**Work order**
Only the lines holding the string "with" are needed; copy each of them from the data.

**Working data**
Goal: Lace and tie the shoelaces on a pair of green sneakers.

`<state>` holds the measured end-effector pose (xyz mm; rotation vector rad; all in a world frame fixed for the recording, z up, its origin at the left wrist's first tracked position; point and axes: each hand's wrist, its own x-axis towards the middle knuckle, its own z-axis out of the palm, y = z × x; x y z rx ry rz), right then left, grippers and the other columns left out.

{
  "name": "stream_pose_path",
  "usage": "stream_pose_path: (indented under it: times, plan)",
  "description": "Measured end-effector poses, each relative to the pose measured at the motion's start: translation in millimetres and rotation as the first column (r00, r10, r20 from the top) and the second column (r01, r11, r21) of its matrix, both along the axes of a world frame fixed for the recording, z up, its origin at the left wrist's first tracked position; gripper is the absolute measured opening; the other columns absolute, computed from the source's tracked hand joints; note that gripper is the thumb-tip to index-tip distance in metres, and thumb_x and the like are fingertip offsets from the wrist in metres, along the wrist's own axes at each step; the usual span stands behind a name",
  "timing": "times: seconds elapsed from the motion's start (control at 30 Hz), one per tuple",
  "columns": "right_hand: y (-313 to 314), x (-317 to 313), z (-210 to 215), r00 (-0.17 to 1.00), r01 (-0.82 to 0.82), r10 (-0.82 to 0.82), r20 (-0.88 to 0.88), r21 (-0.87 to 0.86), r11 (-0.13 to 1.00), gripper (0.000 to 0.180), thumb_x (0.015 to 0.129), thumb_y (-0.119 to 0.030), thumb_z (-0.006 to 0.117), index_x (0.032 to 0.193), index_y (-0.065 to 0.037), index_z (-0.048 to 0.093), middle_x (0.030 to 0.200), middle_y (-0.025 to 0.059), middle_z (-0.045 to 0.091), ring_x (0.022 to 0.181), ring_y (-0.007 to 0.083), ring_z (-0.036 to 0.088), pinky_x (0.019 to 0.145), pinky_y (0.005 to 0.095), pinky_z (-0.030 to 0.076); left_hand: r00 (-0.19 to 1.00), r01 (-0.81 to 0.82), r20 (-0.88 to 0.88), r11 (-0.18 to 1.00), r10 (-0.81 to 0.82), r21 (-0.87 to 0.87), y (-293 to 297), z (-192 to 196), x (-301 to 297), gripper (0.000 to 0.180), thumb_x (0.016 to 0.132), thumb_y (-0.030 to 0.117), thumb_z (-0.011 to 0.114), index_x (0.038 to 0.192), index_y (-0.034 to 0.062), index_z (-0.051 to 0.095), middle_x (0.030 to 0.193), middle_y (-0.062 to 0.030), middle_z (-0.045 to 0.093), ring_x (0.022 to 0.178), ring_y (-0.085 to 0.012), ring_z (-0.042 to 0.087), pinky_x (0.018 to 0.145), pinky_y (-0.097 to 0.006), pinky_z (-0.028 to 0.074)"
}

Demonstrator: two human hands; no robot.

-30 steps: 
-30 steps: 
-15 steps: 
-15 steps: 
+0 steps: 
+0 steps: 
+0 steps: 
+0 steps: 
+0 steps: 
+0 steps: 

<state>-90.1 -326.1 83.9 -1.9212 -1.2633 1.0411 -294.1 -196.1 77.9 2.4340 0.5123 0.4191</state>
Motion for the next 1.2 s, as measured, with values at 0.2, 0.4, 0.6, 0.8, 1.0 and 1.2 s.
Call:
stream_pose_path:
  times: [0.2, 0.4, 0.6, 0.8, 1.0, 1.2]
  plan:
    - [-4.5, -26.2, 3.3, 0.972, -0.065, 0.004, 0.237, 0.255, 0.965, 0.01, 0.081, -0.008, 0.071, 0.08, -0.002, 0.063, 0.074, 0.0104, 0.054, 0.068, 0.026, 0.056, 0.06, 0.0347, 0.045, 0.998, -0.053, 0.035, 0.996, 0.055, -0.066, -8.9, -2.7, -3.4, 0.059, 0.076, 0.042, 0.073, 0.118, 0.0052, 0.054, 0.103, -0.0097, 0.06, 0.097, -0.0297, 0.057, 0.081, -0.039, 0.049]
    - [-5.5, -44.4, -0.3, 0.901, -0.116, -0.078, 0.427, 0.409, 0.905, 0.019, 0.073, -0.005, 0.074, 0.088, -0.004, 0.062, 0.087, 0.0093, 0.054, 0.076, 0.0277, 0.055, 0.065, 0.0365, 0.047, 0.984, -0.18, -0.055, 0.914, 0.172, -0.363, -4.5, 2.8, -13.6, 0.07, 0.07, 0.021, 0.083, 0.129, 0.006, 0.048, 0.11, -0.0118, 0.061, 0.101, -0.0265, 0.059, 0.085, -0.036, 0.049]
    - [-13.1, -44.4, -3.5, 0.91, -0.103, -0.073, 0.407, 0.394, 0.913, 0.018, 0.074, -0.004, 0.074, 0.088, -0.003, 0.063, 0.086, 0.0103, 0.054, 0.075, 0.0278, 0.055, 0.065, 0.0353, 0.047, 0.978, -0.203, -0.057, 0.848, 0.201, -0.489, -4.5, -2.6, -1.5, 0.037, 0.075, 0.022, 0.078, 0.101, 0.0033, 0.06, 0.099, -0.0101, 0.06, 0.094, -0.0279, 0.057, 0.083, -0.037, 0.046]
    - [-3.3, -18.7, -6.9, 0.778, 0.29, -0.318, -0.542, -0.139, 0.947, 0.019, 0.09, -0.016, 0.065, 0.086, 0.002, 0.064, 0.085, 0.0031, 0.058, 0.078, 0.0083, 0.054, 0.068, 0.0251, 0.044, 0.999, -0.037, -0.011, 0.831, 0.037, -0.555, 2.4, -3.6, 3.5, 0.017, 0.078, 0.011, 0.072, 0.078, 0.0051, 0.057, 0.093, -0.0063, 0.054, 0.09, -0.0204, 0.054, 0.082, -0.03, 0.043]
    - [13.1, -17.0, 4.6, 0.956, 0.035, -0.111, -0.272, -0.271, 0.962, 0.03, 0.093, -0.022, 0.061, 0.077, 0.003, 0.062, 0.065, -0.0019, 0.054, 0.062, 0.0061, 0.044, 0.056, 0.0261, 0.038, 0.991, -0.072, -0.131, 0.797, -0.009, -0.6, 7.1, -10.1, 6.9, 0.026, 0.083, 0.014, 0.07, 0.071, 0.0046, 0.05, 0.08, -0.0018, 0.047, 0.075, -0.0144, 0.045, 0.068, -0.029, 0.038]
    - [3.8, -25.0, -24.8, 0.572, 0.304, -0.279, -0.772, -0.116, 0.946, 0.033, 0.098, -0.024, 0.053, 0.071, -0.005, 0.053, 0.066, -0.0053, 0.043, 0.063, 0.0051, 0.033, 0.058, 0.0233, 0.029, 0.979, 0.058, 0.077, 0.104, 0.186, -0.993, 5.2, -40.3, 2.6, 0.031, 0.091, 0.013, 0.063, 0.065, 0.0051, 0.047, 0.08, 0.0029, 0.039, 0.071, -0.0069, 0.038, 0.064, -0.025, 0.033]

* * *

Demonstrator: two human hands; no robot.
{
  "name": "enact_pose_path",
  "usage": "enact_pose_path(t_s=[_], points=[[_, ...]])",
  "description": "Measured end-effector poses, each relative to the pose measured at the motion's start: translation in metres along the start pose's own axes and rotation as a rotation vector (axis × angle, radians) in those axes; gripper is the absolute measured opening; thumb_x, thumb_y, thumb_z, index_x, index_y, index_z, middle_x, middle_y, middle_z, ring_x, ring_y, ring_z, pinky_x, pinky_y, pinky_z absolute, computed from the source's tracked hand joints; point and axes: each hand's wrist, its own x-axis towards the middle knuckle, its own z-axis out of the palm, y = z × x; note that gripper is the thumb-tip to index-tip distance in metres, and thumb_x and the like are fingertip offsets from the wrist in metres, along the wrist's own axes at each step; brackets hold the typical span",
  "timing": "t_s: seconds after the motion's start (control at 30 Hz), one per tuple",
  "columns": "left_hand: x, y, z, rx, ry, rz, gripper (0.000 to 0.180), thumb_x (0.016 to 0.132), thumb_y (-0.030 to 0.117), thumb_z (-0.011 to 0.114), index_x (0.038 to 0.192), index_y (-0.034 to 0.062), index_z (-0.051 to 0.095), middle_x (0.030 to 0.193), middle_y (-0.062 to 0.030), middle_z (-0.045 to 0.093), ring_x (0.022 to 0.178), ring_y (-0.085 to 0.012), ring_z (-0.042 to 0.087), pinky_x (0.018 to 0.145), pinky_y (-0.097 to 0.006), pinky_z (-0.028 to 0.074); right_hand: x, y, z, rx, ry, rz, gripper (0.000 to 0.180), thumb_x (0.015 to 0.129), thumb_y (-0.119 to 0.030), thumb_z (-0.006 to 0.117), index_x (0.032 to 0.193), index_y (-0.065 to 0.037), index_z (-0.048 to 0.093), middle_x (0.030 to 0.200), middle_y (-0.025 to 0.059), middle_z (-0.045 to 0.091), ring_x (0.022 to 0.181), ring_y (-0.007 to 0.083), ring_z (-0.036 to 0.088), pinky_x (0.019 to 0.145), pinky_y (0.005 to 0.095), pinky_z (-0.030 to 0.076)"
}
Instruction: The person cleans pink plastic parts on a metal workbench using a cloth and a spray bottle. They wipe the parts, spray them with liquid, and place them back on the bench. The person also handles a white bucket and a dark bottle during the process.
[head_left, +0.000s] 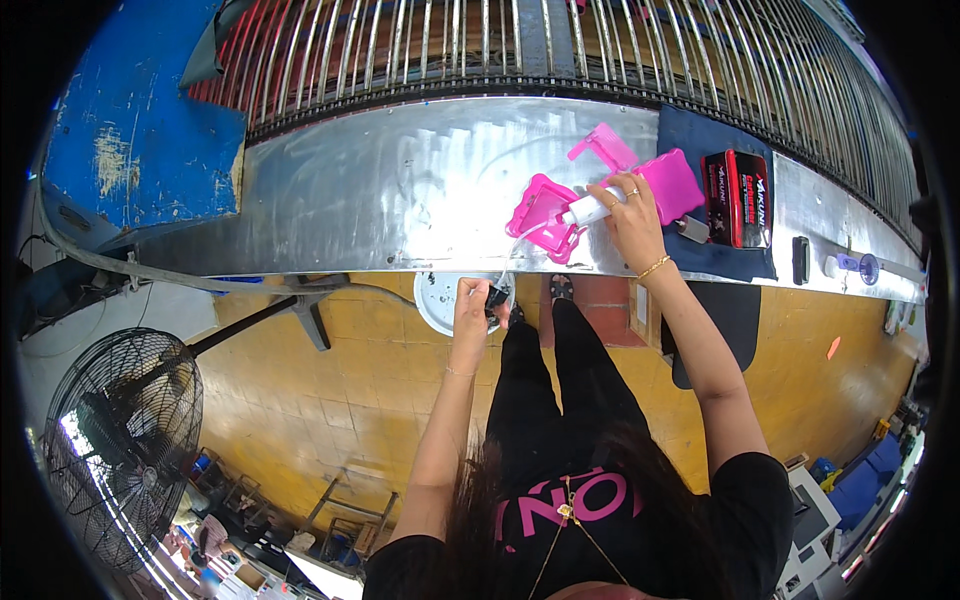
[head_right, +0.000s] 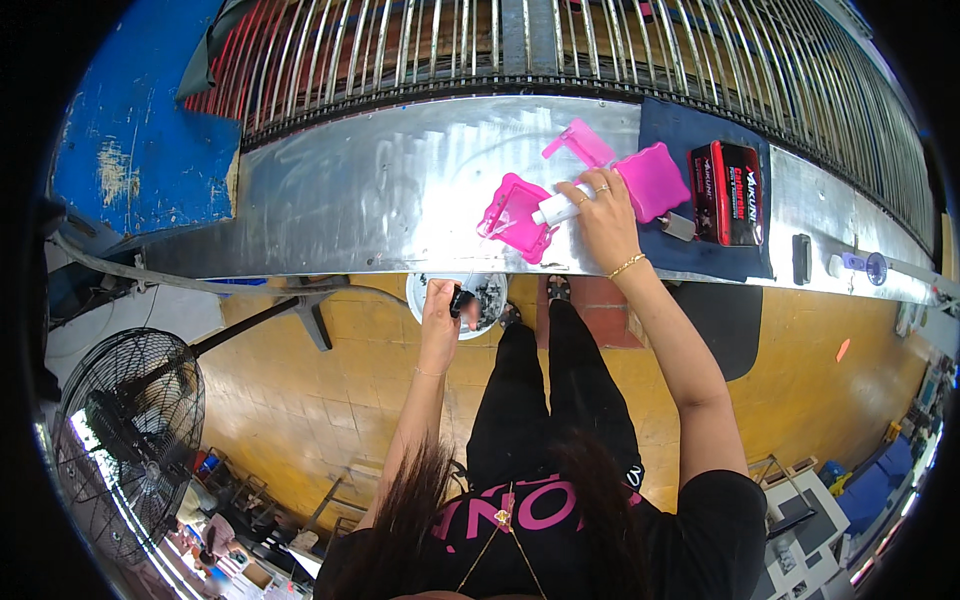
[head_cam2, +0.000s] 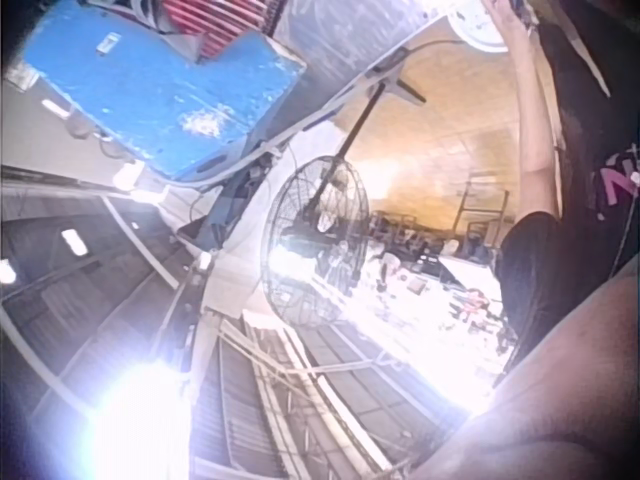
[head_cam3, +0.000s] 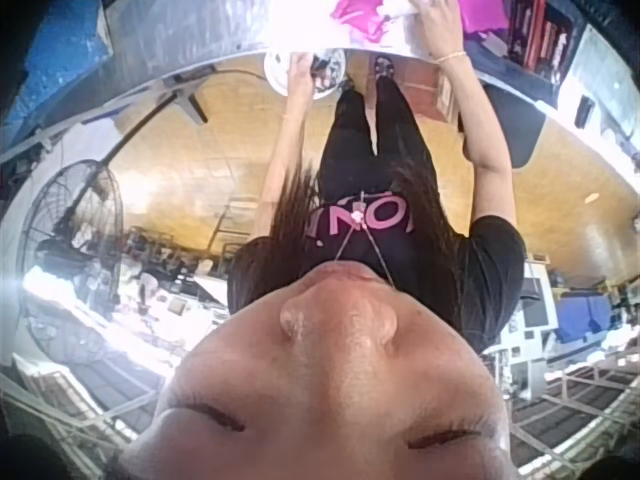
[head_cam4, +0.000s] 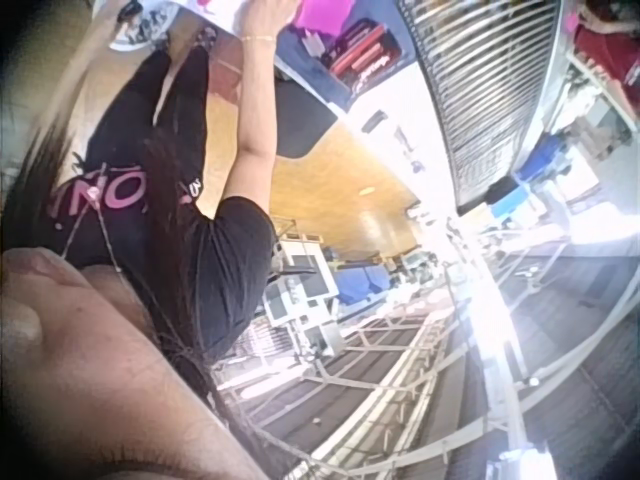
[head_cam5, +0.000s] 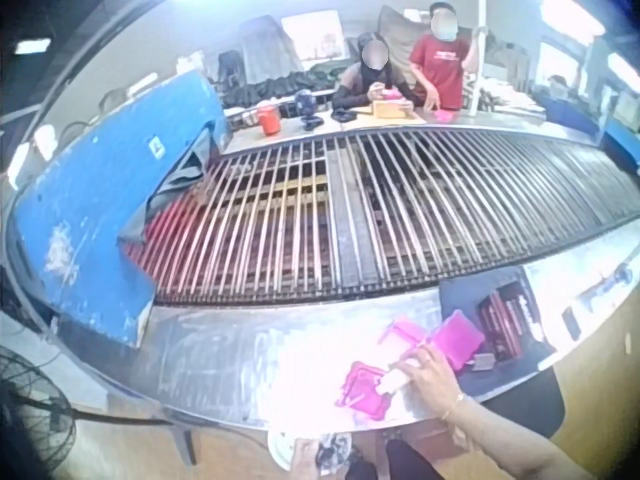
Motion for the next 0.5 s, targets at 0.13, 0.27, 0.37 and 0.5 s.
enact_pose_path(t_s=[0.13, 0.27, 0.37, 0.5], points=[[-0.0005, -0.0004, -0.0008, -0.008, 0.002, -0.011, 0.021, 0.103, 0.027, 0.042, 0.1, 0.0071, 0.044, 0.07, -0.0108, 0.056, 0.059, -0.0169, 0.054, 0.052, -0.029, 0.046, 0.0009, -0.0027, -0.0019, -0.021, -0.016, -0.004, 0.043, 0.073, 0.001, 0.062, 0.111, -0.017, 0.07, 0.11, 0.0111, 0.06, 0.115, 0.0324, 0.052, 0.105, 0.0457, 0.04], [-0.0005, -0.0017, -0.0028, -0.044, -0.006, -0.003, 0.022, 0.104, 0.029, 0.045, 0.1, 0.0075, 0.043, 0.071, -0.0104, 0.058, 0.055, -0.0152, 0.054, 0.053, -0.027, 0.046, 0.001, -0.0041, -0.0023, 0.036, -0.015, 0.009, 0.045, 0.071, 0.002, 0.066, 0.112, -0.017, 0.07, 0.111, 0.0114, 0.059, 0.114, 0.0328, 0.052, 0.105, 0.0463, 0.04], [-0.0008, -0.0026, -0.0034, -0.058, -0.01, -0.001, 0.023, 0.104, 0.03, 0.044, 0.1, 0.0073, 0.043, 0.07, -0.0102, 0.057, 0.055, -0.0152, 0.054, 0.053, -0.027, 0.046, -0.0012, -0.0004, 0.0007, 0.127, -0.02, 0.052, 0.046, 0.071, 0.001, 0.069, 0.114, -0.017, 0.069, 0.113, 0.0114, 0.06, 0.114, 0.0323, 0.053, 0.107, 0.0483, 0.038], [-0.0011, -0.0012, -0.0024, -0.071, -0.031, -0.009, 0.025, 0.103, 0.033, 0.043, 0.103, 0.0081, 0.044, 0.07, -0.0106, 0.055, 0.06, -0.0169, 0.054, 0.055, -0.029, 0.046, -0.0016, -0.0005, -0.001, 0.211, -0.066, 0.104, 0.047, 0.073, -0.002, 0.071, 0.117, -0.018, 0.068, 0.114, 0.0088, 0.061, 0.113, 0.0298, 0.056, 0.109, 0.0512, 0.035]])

**Exercise solution**
Motion for the next 1.2 s, as measured, with values at 0.2, 0.4, 0.6, 0.8, 1.0 and 1.2 s.
Instruction: The person cleans pink plastic parts on a metal workbench using a cloth and a spray bottle. They wipe the parts, spray them with liquid, and place them back on the bench. The person also handles a white bucket and a dark bottle during the process.

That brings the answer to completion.